When he was at home in his palace, this king did not want for anything. Every night a servant pulled back the covers
on his bed and every morning, when he woke up, the finest food awaited his
taste buds. His kingdom was as powerful
as any had ever been. The military that
protected the kingdom had not been threatened in years. But rest assured, if they were, behind their
fearless leader, soldiers were ready for battle. This king, on occasion, would walk the
streets of his kingdom, where the people lived.
He did not believe that he was above them. He greeted the people on the street with the
smallest of an entourage. He would go
into their shops and their places of business to purchase things. To say that this king was well liked and well
respected would be an understatement.
Everyone loved this man, this king of theirs’.
He
was an ordinary king, but in an extraordinary kind of way. One of the things that made him exceptional
was that he was concerned with things beyond wealth, power, and palaces. You see, it was said that this king was
interested in spiritual things, too. He
was interested in being rich that way, in his relationship with God. Those that the king knew the best knew that
he strove sincerely and restlessly after that.
It may have been the most important thing in his life.
One
night this king was awakened from a deep sleep to the sound of footsteps on the
roof above him. Somehow someone had
gotten past the palace guards and was on his palace’s roof. He was afraid and worried, but for some
reason he did not call for help. Instead
he called out to the intruder. These
were his words, “Who is up there?” He
asked near the top of his lungs. He
wanted to make sure that he was heard.
“A friend” came the reply back. Then this friend of the king’s, whose voice
he almost immediately recognized, said this, “I have lost my camel.” Now the king had to think for a minute. He was taken aback by his friend’s words. He had, after all, been in a deep sleep when
he was suddenly awoken. When his
friend’s words registered, he called towards the roof, “Friend, are you crazy? A camel? Why would you look for a camel on my
roof?” The words back from the king’s
friend took only one second. He had
risked climbing the roof to make a point.

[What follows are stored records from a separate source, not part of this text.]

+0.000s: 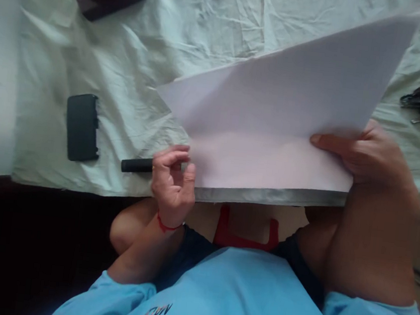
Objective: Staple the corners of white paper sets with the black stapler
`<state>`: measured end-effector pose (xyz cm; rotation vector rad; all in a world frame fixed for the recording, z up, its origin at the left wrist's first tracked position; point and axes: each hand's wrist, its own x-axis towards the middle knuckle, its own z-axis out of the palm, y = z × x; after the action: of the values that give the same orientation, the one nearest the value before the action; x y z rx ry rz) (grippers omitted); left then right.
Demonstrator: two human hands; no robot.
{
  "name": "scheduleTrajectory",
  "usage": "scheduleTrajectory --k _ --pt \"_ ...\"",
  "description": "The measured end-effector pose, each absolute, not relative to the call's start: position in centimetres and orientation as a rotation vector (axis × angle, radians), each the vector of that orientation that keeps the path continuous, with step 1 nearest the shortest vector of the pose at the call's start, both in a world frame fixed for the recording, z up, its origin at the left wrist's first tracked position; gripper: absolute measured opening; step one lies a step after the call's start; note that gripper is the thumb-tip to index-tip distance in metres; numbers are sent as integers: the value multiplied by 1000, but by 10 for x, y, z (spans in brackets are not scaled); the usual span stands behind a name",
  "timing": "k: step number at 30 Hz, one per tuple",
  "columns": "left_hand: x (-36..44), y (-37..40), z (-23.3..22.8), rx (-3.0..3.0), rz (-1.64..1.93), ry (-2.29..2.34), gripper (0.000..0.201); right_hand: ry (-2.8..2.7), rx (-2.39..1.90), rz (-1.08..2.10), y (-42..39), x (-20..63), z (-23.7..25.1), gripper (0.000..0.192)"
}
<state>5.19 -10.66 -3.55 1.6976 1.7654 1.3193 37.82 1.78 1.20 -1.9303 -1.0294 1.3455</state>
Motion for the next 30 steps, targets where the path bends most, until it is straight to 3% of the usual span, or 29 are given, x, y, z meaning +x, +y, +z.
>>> scheduleTrajectory --k 7,9,14,25,30 --pt "55 -98 -55 1277 1359 1648 68 -865 -2017 1258 15 384 16 52" --pt "56 -94 -52 1088 1333 1596 65 -850 -1992 1247 15 382 15 50" --pt "56 -89 -38 920 1226 1580 32 -1014 -1933 1318 17 380 7 48" --pt "60 -90 -39 867 1274 1507 33 -997 -1893 1110 21 378 5 44" --pt "58 -90 -39 943 1253 1686 36 -966 -1900 1098 22 373 8 44"
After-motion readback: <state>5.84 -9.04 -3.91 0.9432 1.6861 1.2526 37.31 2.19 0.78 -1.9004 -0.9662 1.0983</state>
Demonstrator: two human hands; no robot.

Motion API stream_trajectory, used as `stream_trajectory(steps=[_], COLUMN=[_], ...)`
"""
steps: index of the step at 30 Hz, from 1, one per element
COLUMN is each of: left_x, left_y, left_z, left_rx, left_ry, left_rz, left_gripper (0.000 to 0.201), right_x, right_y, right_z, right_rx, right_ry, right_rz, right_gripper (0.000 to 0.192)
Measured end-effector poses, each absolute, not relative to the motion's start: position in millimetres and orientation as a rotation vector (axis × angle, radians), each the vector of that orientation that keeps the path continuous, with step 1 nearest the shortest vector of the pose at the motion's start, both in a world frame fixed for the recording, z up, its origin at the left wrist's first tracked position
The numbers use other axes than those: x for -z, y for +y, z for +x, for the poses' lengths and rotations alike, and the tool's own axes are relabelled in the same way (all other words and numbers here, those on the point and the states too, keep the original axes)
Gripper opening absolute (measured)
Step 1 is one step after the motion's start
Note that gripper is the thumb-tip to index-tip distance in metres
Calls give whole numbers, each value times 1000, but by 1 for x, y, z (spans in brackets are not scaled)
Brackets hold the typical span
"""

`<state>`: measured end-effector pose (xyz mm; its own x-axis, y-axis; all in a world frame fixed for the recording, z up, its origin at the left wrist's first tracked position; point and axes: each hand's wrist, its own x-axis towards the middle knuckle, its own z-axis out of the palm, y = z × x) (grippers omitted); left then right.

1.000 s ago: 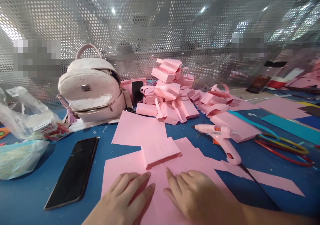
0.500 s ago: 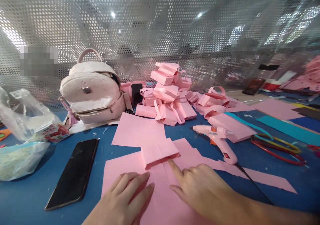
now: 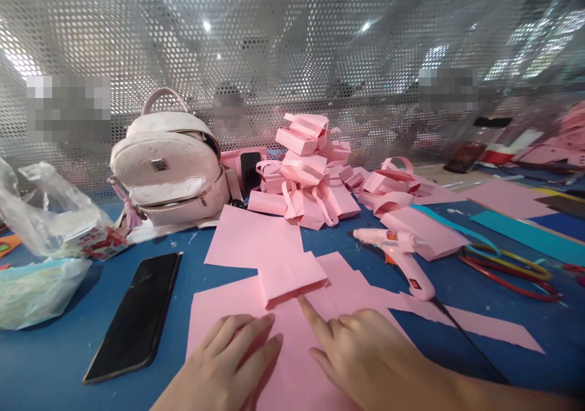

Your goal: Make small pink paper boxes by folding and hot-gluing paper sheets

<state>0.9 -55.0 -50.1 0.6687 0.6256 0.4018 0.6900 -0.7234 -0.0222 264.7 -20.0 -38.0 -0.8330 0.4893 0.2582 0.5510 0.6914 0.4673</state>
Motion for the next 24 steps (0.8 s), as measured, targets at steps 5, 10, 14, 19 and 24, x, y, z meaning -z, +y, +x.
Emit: stream_trajectory(steps=[5, 10, 14, 19, 24], left_x=[47, 46, 46, 47, 48], left_y=[-55, -57, -57, -57, -58], left_z=[1, 1, 1, 0, 1], left_rx=[493, 495, 489, 476, 512], left_ry=[-1071, -1091, -1097, -1116, -1141], left_rz=[-2746, -2749, -2755, -2785, -2777], left_gripper=[40, 40, 40, 46, 57], right_x=[43, 41, 30, 11, 2], right_y=[-20, -25, -28, -21, -14], right_z=[266, 265, 266, 274, 282], right_rx=[917, 953, 894, 778, 1001], right_ry=[-2792, -2774, -2740, -2771, -2818], right_rz=[-907, -794, -748, -790, -731], right_gripper=[49, 48, 51, 30, 57])
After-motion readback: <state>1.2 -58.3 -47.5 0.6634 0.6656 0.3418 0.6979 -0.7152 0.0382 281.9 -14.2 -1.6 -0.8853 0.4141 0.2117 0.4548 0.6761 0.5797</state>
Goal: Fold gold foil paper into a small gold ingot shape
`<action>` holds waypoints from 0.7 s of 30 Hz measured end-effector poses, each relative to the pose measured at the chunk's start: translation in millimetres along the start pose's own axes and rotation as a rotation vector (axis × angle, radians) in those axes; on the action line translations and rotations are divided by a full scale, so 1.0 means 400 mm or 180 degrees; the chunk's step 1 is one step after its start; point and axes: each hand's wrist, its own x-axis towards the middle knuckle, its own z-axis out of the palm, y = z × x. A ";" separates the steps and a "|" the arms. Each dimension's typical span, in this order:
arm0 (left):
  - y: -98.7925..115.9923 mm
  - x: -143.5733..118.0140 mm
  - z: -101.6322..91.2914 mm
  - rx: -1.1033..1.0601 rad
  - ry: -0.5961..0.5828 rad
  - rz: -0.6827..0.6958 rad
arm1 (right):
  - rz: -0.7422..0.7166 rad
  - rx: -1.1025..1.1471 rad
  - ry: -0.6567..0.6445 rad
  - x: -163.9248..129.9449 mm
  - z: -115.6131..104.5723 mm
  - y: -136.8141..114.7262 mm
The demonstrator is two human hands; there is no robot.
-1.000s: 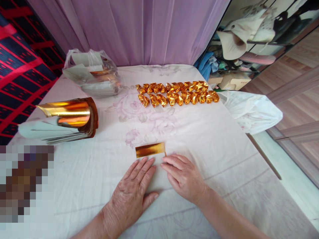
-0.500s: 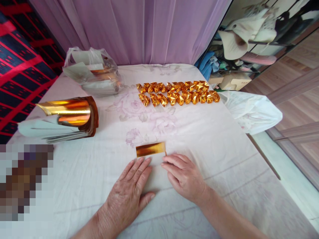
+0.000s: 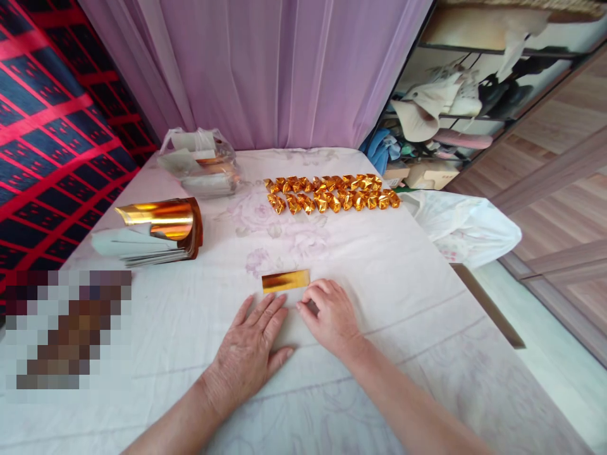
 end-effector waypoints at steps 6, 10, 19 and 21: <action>-0.006 -0.004 0.008 0.0023 -0.0041 0.0052 | -0.0267 0.0578 0.0085 -0.008 0.006 0.059; -0.008 -0.004 0.005 0.0027 -0.0058 0.0071 | -0.0295 0.0760 0.0188 0.002 -0.004 0.072; -0.005 -0.005 0.002 -0.0004 -0.0093 0.0020 | -0.0342 0.1043 0.0235 0.027 0.014 0.001; -0.001 -0.007 0.002 0.0038 -0.0097 -0.0010 | -0.0354 0.0991 0.0101 0.025 0.026 0.006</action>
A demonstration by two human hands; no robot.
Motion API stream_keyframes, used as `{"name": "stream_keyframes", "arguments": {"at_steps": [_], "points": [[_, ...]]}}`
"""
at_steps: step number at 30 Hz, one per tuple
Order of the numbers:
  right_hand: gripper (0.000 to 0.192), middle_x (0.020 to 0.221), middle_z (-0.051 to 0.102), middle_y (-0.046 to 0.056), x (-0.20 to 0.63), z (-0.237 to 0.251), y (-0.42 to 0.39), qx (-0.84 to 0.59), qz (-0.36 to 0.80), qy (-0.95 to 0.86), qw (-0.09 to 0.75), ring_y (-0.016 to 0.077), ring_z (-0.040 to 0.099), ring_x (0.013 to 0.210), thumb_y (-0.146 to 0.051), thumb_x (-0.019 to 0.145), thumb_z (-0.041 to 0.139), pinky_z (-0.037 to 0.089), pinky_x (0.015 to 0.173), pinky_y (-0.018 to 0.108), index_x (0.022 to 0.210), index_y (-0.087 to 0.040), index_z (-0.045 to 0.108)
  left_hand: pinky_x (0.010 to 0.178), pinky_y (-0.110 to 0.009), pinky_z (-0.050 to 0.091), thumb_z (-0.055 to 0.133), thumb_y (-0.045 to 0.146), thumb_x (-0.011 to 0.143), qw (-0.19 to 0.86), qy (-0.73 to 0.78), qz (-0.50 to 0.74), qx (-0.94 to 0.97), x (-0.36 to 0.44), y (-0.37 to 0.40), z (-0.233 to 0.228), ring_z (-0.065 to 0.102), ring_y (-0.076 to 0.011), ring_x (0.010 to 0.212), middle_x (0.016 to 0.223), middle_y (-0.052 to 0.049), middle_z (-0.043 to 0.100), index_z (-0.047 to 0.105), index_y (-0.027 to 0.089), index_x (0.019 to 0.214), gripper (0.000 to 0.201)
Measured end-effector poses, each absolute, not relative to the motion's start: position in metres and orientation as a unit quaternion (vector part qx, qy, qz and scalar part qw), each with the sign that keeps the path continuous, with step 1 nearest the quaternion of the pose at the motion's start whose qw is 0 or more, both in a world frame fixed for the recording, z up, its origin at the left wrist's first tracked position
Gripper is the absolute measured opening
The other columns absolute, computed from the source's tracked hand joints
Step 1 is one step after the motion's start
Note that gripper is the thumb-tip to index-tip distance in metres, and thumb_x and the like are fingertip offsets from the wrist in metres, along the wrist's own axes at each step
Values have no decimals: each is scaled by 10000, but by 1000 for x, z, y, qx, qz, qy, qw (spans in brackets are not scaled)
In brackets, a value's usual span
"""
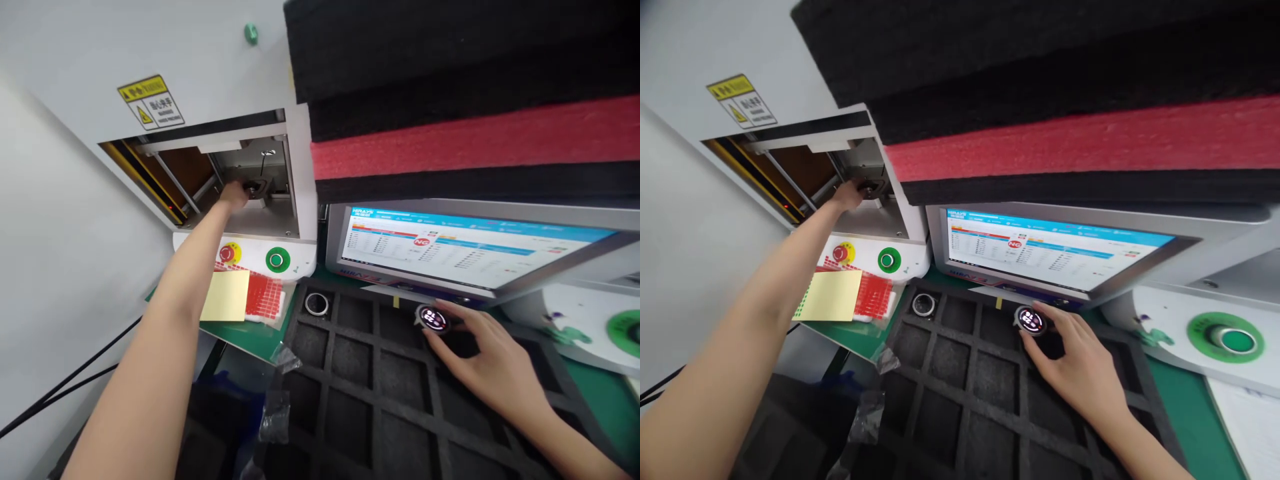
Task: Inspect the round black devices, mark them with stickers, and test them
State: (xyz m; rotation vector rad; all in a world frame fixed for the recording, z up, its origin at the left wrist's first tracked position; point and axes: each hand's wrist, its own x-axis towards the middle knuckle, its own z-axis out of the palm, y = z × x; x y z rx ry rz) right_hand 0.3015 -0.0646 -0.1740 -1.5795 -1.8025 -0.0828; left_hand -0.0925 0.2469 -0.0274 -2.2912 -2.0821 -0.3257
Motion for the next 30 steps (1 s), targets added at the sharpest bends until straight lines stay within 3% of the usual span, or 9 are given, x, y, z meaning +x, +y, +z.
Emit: {"name": "stream_keyframes", "arguments": {"at_steps": [5,8,10,12,15,18,20,24,30], "points": [[317,1003,722,66,301,-172,-66,-630,-17,-689,358,268,725,698,-454,915,570,636,618,425,1189,-296,572,1085,-498,439,664,335,955,-1,-677,-63,-733,-101,270,-22,601,-287,1236,1306,-131,663,632,140,1278,378],[368,993,736,69,302,-173,-66,-645,-22,-675,358,273,723,682,-484,892,571,622,607,427,1201,-286,571,1193,-512,276,646,223,945,31,-671,-64,-738,-101,267,-21,444,-341,1409,1435,-156,585,563,146,1398,467],[410,1004,746,78,302,-174,-67,-652,-24,-669,355,283,728,700,-503,879,572,617,635,432,1220,-276,570,1252,-507,112,579,171,973,60,-664,-72,-742,-98,260,-21,300,-325,1496,1546,-128,467,489,159,1466,501],[456,1008,753,91,302,-175,-67,-655,-24,-665,359,287,732,722,-518,871,574,610,667,429,1243,-256,565,1264,-486,36,529,152,1001,84,-659,-120,-738,-96,249,-21,254,-283,1501,1569,-96,405,439,147,1476,484],[512,1013,757,109,301,-176,-67,-659,-17,-657,367,283,731,734,-538,860,562,591,682,419,1260,-218,562,1245,-440,159,511,138,1010,104,-654,-212,-719,-100,215,-24,325,-237,1436,1503,-103,418,390,111,1439,447],[493,983,756,100,301,-177,-66,-670,-4,-650,359,278,734,739,-570,846,534,578,678,410,1185,-217,597,1182,-392,317,520,158,993,96,-616,-224,-749,-116,151,-39,411,-229,1377,1449,-137,464,397,150,1394,419],[506,954,752,87,301,-178,-65,-678,-2,-642,358,285,734,729,-630,825,502,574,665,418,1110,-229,620,1155,-479,364,505,245,996,29,-526,-221,-821,-131,100,-57,468,-288,1327,1405,-183,502,417,158,1354,378],[579,955,746,79,303,-180,-63,-683,10,-635,362,302,731,722,-711,760,470,581,661,444,1037,-230,635,1022,-524,495,555,269,947,-22,-501,-158,-851,-150,24,-96,609,-308,1136,1225,-153,637,507,189,1213,281],[584,975,741,101,302,-177,-63,-680,44,-637,359,324,729,779,-672,728,497,599,702,471,1049,-205,640,975,-561,537,572,219,894,-53,-523,-158,-836,-151,7,-121,645,-329,1095,1159,-159,668,548,187,1121,230]]}}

He was about to make his point.
He called down from among the roof’s shingles, “With all respect, your
heinous, are you crazy? Why would you
look for God wearing silk clothes and lying in a golden bed with servants all
around you?”
This
story that came my way while I was working on our sermon ends this way. The king was so frightened, so filled with
terror from the simple words of his friend on the roof that he got out of his
golden bed, out of his silk clothes, out of his deep sleep and dedicated the
rest of his life to being the best follower of God that he could be. And, as the story goes, did that so well that
when he died, his church honored him with the status of sainthood. I want to raise the question, put it on your
heart and in your mind, and then come back to it a little later in our
sermon. Here is the question, “Where is
God leading us these days?”
Our
scripture lesson for this morning, taken from the second chapter of Matthew’s gospel,
is always the season’s last shot at us before we put up the last of the
decorations, if we have not already done so.
It is a story not of one king, popular in his kingdom, but three, who
were in the habit of looking up at the stars.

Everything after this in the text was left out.